Saturday morning was misty.

Early morning walk.

But the sun soon burned off. We went to Bridport as usual. Charlie, his sister Annabel, and their friend Lucy, went up to the Yeovil Show.  I stayed at home, Mum and Dad came over for lunch, and Mavis and Sibyl went crazy chasing balls in the garden.  Too hot.

On Sunday morning we got up early to go swimming at Durdle Door.

The water was sparkling, turquoise.

We dropped the girls at the station to head back up to London, and Charlie and I headed home, and saw something very special. On the road just south of Dorchester is the tiny church at Whitcombe that we have driven past a thousand times and have always been a little too busy or  too late to stop at.  Now was the moment. 

The church is approached down a narrow footpath.

Sheep graze peacefully under the branches of a great oak.

The churchyard is beautifully overgrown.

Inside the interior is cool and white, but with some amazing fragments of early wall paintings. Here is St. Christopher.

Nearby lived William Barnes, the Dorset Poet, at Winterborne Came Rectory.  Barnes preached his first and last sermons in Whitcombe Church. This small plaque is in a niche by the altar. 

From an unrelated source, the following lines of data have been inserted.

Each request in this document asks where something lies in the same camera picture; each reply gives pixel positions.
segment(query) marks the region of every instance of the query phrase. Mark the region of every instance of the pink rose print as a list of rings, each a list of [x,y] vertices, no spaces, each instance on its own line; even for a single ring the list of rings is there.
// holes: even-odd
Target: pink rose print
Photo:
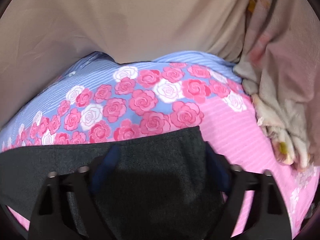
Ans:
[[[123,78],[119,83],[115,86],[115,93],[117,95],[127,95],[133,92],[133,88],[136,85],[134,79],[130,79],[128,77]]]
[[[85,143],[86,135],[84,132],[74,131],[72,134],[72,139],[70,140],[70,144],[83,144]]]
[[[171,62],[169,63],[169,66],[175,68],[184,68],[187,66],[187,63]]]
[[[230,94],[230,89],[213,79],[209,80],[211,92],[220,98],[224,98]]]
[[[97,103],[101,103],[104,100],[108,100],[111,97],[111,85],[101,85],[97,88],[97,92],[95,92],[93,99],[96,100]]]
[[[60,126],[61,126],[61,117],[55,114],[48,125],[50,134],[51,135],[55,134]]]
[[[140,130],[147,136],[169,132],[169,116],[153,111],[146,112],[142,116]]]
[[[32,142],[30,140],[27,140],[26,146],[32,146]]]
[[[48,117],[42,116],[38,127],[38,135],[42,137],[48,129],[50,119]]]
[[[61,144],[61,145],[70,144],[69,135],[65,132],[57,133],[54,138],[53,144]]]
[[[21,133],[21,141],[25,141],[28,138],[29,130],[23,129]]]
[[[204,81],[188,79],[182,82],[182,92],[186,98],[193,99],[197,103],[204,103],[205,97],[211,94],[210,88]]]
[[[37,135],[38,132],[38,126],[37,124],[34,122],[30,128],[30,137],[31,139],[34,139]]]
[[[245,100],[247,100],[248,102],[252,103],[250,96],[248,96],[247,94],[240,94],[240,95],[243,97],[243,99],[245,99]]]
[[[129,100],[129,107],[137,115],[143,115],[144,112],[154,108],[158,103],[156,95],[151,90],[142,91],[140,89],[135,90],[132,93],[132,98]]]
[[[111,134],[111,128],[105,121],[101,120],[91,127],[88,132],[90,143],[102,143],[107,142],[107,138]]]
[[[89,88],[85,88],[82,92],[76,97],[76,105],[78,107],[85,107],[90,103],[92,99],[92,92]]]
[[[199,65],[192,65],[191,67],[187,68],[188,72],[191,76],[200,77],[200,78],[210,78],[210,72]]]
[[[121,127],[118,127],[114,133],[115,141],[123,141],[140,137],[140,127],[138,124],[132,124],[130,119],[125,119],[121,122]]]
[[[20,147],[21,144],[22,144],[21,137],[20,137],[20,135],[17,135],[16,141],[15,141],[15,146]]]
[[[161,73],[159,70],[141,70],[139,71],[139,76],[137,77],[137,82],[145,88],[153,87],[160,81]]]
[[[38,138],[38,137],[36,137],[35,143],[34,143],[33,145],[41,145],[41,144],[42,144],[42,143],[41,143],[41,139]]]
[[[236,82],[234,82],[234,81],[231,80],[231,79],[228,79],[228,80],[227,80],[227,83],[228,83],[228,86],[230,87],[230,89],[231,89],[233,92],[238,93],[239,87],[238,87],[238,84],[237,84]]]
[[[184,72],[179,68],[164,67],[162,72],[163,78],[171,83],[178,82],[184,76]]]
[[[64,116],[65,113],[67,113],[70,109],[70,101],[69,100],[63,100],[61,103],[60,103],[60,106],[58,108],[58,115],[59,116]]]
[[[123,116],[127,107],[125,106],[125,99],[111,98],[104,106],[102,114],[109,122],[116,122],[118,118]]]
[[[186,128],[201,124],[204,114],[195,103],[181,101],[172,104],[171,122],[177,128]]]
[[[73,108],[64,119],[64,128],[67,131],[73,131],[78,128],[81,119],[81,113],[76,108]]]

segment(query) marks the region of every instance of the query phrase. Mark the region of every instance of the pink floral print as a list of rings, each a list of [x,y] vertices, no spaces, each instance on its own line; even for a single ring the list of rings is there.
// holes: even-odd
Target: pink floral print
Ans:
[[[205,98],[211,94],[211,90],[206,82],[199,79],[188,79],[182,82],[183,95],[193,99],[197,103],[204,103]]]
[[[201,124],[204,114],[195,103],[181,101],[172,104],[173,112],[170,114],[171,122],[177,128],[186,128]]]
[[[108,100],[111,97],[111,89],[110,85],[100,85],[95,92],[93,99],[97,103],[102,103],[104,100]]]
[[[116,122],[118,118],[123,116],[127,107],[125,106],[126,100],[120,98],[111,98],[103,108],[103,116],[109,122]]]
[[[157,103],[158,99],[153,91],[142,91],[138,89],[132,93],[132,98],[129,100],[129,107],[137,115],[143,115],[144,112],[154,108]]]

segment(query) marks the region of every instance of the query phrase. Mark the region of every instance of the floral blanket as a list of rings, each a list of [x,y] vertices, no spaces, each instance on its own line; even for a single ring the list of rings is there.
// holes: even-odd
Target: floral blanket
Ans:
[[[119,65],[101,52],[81,59],[24,106],[0,132],[2,151],[52,144],[120,141],[200,126],[204,140],[248,171],[273,171],[296,234],[319,172],[276,162],[233,64],[201,52]],[[248,193],[234,234],[250,209]],[[28,221],[14,214],[28,228]]]

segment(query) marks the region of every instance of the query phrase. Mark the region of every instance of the blue fabric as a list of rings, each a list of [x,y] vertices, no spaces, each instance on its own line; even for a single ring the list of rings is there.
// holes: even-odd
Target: blue fabric
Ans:
[[[120,82],[120,79],[122,79],[119,72],[122,72],[123,68],[127,68],[127,71],[134,72],[134,74],[132,75],[132,80],[135,80],[135,91],[142,90],[146,92],[148,90],[149,95],[153,94],[153,96],[156,96],[156,99],[154,99],[154,101],[156,101],[156,104],[154,107],[152,107],[151,111],[160,113],[160,115],[168,118],[167,116],[172,112],[172,103],[174,101],[188,103],[194,102],[194,100],[195,102],[197,102],[197,99],[187,98],[179,95],[179,98],[174,99],[173,101],[170,101],[170,99],[169,101],[166,101],[166,98],[158,95],[156,91],[154,92],[156,95],[154,95],[152,90],[155,86],[144,86],[143,83],[139,82],[138,78],[140,77],[141,71],[143,70],[154,70],[158,73],[163,73],[164,68],[167,68],[170,65],[170,62],[186,63],[185,67],[182,69],[183,76],[180,79],[181,81],[179,81],[180,83],[184,80],[197,79],[200,82],[205,83],[206,86],[209,86],[208,81],[209,79],[212,79],[212,77],[204,78],[192,75],[189,70],[187,71],[187,69],[192,65],[205,66],[204,68],[206,69],[206,71],[210,70],[216,73],[220,73],[223,75],[224,79],[228,78],[233,82],[241,82],[241,78],[239,78],[232,72],[232,67],[234,66],[233,63],[227,62],[217,56],[204,52],[175,52],[157,58],[150,62],[135,62],[122,65],[114,62],[114,60],[105,53],[94,52],[72,65],[65,73],[63,73],[63,75],[61,75],[57,79],[54,84],[49,86],[34,99],[32,99],[10,120],[10,122],[0,132],[0,144],[2,144],[2,151],[10,148],[11,146],[20,147],[25,145],[39,145],[37,143],[41,143],[42,145],[62,143],[71,144],[75,143],[76,139],[79,140],[80,137],[82,138],[82,141],[80,143],[104,142],[107,140],[107,138],[114,137],[114,132],[120,129],[120,127],[123,127],[123,120],[130,120],[132,122],[133,130],[138,129],[137,126],[139,126],[139,123],[142,120],[142,113],[133,111],[131,106],[129,105],[129,101],[133,97],[132,92],[117,94],[115,91],[117,84]],[[181,84],[178,84],[179,82],[176,82],[174,85],[180,86],[181,89]],[[109,118],[105,116],[105,113],[103,113],[103,120],[100,119],[103,123],[100,124],[100,128],[104,129],[105,132],[108,133],[108,136],[102,139],[97,139],[97,137],[94,136],[97,135],[98,131],[90,130],[93,124],[90,127],[84,127],[82,125],[83,119],[81,119],[82,121],[79,123],[79,117],[77,120],[77,126],[66,128],[66,122],[68,121],[67,119],[69,118],[69,116],[71,117],[74,114],[71,113],[72,110],[75,110],[76,113],[79,113],[80,117],[83,117],[89,111],[87,109],[88,105],[79,106],[75,103],[75,101],[72,101],[68,97],[68,95],[70,95],[70,93],[76,89],[79,89],[81,91],[86,89],[90,93],[92,93],[92,95],[96,95],[98,93],[98,88],[103,85],[112,87],[109,98],[121,98],[123,102],[126,102],[127,104],[125,114],[120,113],[119,118],[114,118],[113,116]],[[215,96],[217,95],[211,93],[208,97]],[[66,100],[69,102],[69,109],[65,113],[61,113],[59,112],[59,109],[61,108],[63,101]],[[97,101],[95,98],[92,98],[90,101],[90,106],[94,105],[93,107],[95,107],[95,111],[99,109],[100,115],[102,115],[102,109],[104,109],[106,103],[107,100]],[[50,122],[59,122],[60,124],[58,129],[53,129],[52,126],[49,125],[48,129],[46,128],[46,136],[44,136],[43,133],[39,132],[37,132],[37,134],[33,135],[31,138],[30,136],[24,136],[24,134],[31,135],[32,128],[40,130],[40,120],[42,122],[41,118],[48,118]]]

Looking across water meadows to the small thatched hamlet beyond.

A Holm Oak with long branches shading the path and gravestones.

Redundant now, the building is cared for by the Churches Conservation Trust.  The building and setting are perfect. Ignoring the noise of cars speeding by, you are transported to 17th or 18th or 19th century Dorset in the blink of an eye. Time travel does exist. And from this perspective, the world feels calm and eternal.

We had a great lunch with Mum and Dad, and our niece and her boyfriend, and then came home for a long sleep. That evening we went with our neighbour Anne Lambton to the beach at Hive.

And a bottle of wine and fish soup and chips at the Seaside Boarding House, before driving back through the summer heat, in the small Morris Minor which is having the dream of a time at the moment. 

Tomorrow, Charlie and I are off to Stockholm for a couple of days of life inspiration, and then I’m teaching there on Friday. The days and weeks slip by so fast, but are held, by the heat of this amazing summer, as if in eternal suspension.